Hij knikte en sloot op een geruststellende manier def ogen, die de deftige
jongedames, die nu allemaal geraamtes in familiegraven zijn, nog hadden gezien,
op Sinterklaasmiddag.
Dat was dus afgesproken.
Een maand later keerden we terug.
Het kleine kastje stond er niet.
Dat verbaasde me een beetje, want hij stamde toch nog uit de tijd der
plichtsbetrachting.
Het was op een maandag.
‘Zaterdag horen we wel hoe het zit,’ zei ik tegen mijn vrouw.

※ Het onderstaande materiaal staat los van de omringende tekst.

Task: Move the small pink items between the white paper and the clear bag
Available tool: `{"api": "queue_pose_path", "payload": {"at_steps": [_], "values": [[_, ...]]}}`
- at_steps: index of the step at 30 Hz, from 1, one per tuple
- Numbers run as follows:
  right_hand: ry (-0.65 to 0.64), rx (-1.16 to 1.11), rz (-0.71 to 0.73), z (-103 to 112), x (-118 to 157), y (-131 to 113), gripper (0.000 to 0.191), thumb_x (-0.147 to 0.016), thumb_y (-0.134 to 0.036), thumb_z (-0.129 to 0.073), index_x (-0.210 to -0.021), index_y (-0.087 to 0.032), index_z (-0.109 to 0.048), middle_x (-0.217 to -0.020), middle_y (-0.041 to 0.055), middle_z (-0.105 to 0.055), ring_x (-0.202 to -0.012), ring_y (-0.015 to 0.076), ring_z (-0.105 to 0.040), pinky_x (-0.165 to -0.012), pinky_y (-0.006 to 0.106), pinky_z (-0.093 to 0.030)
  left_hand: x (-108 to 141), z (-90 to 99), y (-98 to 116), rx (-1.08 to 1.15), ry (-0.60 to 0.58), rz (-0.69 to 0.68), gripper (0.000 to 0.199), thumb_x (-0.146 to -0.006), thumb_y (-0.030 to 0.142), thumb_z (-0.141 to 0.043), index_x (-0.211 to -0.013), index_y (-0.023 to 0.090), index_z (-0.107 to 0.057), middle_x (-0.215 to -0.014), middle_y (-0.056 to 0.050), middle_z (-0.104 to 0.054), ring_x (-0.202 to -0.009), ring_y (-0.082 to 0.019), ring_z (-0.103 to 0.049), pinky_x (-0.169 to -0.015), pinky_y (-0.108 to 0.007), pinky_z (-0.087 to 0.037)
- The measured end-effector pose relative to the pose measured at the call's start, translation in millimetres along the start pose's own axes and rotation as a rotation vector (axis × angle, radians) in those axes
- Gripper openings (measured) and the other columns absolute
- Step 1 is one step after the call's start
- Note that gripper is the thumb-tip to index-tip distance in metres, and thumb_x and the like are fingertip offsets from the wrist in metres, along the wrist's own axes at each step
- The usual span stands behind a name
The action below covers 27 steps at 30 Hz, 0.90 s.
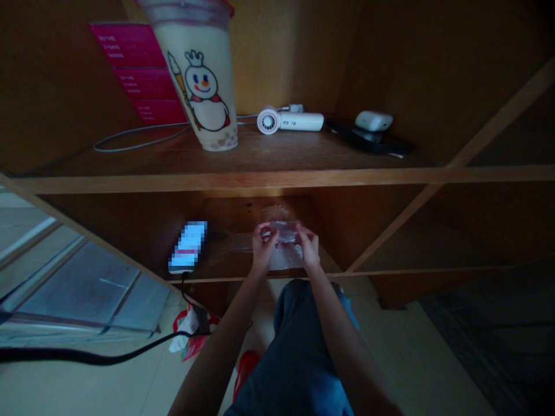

De volgende middag, na het werk, liepen we samen in het bos. In de verte zagen we
iemand aan komen, langzaam lopend, met een grote, van de grond opgeraapte tak
als wandelstok.
‘'t Is de timmerman,’ zei mijn vrouw.
Dichterbij gekomen, bleek hij het inderdaad te zijn.
Hij zag ons, kwam naar ons toe met zijn pet en zijn glimlach, ging voor ons staan
en zei bijna verlegen, midden in dat grote, ruisende woud: ‘Meneer, ik timmer
niet meer.’
‘Gelijk hebt u,’ zei ik beschaamd.
Want ééns zijn we allemaal uit getimmerd - dat had ik moeten weten.